A-Train: Hajimaru Kankou Keikaku, the next game in Artdink’s long-running rail management series A-Train, is coming to Switch in Japan on March 12. While no international release is planned at this stage, there’s good news for global A-Train fans: the Japanese release will include support for English, Korean, and Chinese (Traditional and Simplified) languages.
“Hajimaru Kankou Keikaku” translates roughly as “Tourism Plan Begins”, which ties into a big tourism focus for the new game. Your transport network is an important part of the tourism industry, and your connections to tourist destinations and popular landmarks goes beyond just rail to ferries, buses, and planes, too.
Here’s an overview of from its new website, as translated by Gematsu:
Run a Company that Extends the Railway and Develops the City
You are the manager of your very own railway corporation. The tracks you lay will help develop the city. As the city develops, your corporation’s profits will increase and eventually it will go public. Experience the thrill of being a city-building proprietor!

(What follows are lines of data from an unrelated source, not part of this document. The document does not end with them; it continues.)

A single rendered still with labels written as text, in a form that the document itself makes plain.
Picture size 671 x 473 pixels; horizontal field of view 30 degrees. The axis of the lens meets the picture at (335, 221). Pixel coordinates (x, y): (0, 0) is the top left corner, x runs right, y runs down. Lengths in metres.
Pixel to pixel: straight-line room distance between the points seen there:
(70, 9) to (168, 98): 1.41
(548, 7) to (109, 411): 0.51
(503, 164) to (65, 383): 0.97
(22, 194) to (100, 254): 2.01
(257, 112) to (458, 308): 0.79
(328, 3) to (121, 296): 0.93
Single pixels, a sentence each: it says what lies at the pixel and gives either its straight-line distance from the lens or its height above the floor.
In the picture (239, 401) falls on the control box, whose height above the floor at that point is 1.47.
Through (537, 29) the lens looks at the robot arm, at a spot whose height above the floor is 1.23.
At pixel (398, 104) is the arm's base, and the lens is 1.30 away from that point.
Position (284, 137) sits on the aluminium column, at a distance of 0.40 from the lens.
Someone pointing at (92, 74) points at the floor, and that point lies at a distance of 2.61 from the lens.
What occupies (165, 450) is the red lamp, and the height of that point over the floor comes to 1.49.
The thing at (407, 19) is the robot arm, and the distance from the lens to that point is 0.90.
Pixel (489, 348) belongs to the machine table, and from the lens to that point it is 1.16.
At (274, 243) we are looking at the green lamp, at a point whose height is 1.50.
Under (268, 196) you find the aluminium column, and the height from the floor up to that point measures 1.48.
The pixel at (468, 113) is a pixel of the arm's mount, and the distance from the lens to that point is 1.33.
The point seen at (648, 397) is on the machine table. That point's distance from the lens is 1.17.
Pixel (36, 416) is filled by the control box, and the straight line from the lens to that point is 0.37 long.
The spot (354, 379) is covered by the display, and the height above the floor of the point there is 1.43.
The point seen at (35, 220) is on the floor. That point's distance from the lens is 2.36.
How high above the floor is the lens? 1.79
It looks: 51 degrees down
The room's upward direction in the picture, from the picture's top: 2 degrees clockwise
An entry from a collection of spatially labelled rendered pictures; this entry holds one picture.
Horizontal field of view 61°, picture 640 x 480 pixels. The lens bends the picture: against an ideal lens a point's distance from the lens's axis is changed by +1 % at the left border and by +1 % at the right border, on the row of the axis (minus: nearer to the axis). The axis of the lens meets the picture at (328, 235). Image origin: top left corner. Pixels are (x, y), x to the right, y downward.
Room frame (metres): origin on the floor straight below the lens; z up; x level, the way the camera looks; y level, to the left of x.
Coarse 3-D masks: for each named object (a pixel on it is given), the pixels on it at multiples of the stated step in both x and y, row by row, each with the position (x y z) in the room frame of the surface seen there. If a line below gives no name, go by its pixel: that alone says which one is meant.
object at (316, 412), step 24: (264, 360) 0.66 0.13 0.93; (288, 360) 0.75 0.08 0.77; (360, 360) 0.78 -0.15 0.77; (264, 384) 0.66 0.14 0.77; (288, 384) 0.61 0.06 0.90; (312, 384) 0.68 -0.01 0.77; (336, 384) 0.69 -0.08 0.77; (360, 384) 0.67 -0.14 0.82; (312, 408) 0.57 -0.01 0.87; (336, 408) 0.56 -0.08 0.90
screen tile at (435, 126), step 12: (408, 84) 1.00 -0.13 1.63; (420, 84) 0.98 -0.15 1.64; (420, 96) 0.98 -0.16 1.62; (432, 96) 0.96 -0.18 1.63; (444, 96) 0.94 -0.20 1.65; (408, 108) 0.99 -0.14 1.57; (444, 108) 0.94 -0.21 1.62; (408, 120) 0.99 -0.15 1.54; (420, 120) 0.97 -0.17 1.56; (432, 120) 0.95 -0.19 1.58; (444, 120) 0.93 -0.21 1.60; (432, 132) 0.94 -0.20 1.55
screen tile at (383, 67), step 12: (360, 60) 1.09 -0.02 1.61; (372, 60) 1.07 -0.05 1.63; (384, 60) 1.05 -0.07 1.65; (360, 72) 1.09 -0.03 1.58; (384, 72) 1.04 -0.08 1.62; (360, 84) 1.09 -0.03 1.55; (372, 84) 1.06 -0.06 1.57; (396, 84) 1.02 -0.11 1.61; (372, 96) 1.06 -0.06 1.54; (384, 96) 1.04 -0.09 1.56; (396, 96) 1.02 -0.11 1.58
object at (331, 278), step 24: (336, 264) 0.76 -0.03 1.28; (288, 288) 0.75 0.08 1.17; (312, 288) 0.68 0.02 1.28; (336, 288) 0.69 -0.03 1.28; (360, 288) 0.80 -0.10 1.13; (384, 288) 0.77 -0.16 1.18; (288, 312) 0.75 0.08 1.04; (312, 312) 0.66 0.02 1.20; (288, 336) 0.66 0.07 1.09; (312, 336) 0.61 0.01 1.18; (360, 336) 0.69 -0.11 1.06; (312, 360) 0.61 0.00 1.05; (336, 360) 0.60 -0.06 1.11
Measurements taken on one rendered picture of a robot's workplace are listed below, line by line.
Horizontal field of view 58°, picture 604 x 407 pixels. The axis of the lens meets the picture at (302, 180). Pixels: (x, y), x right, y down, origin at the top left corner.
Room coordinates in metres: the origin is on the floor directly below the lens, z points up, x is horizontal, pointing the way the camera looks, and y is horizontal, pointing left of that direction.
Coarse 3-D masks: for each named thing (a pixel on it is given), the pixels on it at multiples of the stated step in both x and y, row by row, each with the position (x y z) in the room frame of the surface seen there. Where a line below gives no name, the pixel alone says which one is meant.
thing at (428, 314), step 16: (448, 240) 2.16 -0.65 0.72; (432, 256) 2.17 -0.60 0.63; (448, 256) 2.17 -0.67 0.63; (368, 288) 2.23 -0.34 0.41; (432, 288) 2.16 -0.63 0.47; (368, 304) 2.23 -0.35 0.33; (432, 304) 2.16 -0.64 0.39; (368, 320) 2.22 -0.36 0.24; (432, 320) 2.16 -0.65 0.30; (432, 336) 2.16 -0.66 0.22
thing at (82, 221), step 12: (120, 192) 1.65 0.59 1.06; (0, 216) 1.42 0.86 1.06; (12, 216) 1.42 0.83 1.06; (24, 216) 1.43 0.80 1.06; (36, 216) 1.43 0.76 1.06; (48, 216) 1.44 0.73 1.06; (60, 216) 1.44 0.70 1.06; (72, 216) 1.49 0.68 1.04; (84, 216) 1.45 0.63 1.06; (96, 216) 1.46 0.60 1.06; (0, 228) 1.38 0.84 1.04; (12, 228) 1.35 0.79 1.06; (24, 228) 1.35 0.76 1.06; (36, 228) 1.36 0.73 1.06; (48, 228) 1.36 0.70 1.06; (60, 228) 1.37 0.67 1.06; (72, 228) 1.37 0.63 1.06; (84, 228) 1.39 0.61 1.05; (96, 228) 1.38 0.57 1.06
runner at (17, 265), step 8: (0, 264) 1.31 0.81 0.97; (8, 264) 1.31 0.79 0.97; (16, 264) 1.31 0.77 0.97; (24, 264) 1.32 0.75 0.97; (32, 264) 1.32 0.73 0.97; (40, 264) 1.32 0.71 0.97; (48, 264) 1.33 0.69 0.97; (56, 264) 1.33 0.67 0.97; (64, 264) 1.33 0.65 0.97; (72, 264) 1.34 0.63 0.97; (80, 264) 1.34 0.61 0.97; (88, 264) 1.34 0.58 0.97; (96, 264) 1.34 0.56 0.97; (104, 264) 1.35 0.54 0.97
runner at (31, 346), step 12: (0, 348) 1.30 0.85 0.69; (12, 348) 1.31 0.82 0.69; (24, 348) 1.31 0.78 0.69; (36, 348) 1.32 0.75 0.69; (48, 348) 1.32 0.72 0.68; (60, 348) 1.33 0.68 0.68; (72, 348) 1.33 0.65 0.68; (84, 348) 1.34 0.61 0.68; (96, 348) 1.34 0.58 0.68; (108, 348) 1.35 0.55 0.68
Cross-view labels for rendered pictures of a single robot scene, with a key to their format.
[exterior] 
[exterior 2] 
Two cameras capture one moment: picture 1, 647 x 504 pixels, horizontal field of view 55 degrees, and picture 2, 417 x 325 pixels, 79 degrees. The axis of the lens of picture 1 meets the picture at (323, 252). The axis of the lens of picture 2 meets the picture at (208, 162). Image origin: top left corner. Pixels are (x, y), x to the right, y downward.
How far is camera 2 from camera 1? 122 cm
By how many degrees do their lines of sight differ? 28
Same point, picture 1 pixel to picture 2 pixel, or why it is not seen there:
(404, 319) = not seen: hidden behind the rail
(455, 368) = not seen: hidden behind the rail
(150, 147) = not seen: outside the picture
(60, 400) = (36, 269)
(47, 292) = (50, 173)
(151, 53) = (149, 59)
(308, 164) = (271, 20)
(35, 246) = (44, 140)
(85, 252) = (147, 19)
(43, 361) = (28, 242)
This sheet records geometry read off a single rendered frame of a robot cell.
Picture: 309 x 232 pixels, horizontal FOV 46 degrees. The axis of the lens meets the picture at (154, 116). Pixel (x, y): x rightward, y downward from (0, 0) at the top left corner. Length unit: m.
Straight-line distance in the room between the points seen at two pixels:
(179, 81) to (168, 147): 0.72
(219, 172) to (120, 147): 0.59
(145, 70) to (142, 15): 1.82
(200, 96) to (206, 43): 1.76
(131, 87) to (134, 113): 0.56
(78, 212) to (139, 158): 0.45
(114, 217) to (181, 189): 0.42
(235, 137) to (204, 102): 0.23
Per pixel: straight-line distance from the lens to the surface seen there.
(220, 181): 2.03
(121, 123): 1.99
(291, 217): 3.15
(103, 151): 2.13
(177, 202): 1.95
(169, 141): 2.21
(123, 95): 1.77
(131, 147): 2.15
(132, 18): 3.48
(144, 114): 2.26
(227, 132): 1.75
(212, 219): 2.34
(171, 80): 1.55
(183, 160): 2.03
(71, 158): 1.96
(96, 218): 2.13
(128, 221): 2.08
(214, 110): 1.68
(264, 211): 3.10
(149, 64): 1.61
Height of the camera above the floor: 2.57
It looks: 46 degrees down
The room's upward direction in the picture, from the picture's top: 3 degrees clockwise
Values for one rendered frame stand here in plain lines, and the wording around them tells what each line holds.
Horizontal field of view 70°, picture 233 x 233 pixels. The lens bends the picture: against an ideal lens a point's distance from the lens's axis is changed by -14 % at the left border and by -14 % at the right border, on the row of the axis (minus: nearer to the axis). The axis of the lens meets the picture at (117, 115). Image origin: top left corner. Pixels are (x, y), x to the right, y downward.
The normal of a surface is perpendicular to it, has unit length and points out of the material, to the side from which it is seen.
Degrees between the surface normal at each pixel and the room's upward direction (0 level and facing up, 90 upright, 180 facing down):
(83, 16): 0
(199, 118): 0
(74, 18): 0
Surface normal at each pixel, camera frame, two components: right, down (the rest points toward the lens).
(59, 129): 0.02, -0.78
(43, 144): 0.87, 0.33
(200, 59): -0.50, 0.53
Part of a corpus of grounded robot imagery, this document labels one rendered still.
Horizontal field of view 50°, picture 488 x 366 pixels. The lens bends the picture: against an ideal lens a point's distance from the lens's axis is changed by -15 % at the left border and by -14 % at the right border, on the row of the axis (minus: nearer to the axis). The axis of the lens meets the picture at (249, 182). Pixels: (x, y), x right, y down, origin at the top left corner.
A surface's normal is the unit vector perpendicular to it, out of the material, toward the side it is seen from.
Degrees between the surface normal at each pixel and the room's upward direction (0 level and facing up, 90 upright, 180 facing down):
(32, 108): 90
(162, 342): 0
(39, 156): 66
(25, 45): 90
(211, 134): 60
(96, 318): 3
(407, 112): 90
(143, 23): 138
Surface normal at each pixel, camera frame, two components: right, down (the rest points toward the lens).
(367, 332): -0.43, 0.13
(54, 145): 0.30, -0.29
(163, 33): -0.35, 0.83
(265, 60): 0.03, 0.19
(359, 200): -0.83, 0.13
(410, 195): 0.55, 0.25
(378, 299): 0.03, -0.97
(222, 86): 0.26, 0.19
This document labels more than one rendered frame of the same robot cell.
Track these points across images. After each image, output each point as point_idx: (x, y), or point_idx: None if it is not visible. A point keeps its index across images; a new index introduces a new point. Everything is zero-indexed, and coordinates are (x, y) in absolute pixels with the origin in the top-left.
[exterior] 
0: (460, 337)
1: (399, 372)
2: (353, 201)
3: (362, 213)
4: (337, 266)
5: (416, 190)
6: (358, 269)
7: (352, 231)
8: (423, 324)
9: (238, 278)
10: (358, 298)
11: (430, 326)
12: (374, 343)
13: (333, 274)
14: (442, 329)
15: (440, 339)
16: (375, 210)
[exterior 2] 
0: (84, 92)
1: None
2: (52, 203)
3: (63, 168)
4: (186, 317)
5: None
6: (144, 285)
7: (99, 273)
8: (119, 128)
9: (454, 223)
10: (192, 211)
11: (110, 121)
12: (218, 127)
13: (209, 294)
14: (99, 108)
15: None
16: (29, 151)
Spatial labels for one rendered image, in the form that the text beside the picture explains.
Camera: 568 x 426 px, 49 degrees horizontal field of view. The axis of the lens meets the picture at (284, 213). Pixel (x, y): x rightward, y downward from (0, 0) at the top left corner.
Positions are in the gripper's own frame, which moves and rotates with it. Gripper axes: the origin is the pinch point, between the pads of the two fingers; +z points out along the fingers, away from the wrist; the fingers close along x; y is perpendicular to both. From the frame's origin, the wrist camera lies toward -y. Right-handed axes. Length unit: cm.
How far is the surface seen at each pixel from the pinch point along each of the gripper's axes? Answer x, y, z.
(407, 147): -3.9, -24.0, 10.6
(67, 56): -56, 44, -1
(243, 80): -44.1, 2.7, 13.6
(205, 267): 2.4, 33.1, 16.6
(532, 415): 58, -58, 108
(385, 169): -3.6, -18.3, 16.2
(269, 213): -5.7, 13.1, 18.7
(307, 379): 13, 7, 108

New Feature: Create Popular Tourist Attractions
Create transportation networks at potential tourist attractions to turn them into popular destinations by your very own hands. The transportation networks you can use include not only railways, but also buses, ferries, and airplanes. Test your skills in tourist attraction development through various scenarios.
An A-Train Experience All Your Own
Customize your railroad cars, set up your railway schedule. Create subsidiaries and expand the city. With unique activities such as these, you can focus on what you want to focus on. City-building will be the work you create. And you can even create original scenarios to distribute. How you play depends on you!

The last A-Train to get an English release was A-Train Express for PlayStation 4, originally released in Japan in 2017 and brought to the west by Degica in 2019. A few other games in the series have also been localised, like A-Train Classic PC and A-Train 3D for 3DS, but it’s a series with an intermittent history of global releases that’s been few a few different publishers. Knowing that the knew one will be playable in English even if it doesn’t officially get released outside Japan is good news for anyone who like A-Train‘s brand of rail management.
A-Train: Hajimaru Kankou Keikaku launches March 12 in Japan, priced at 6,980 yen (roughly USD $67 / AUD $86 / NZD $92 at the time of writing).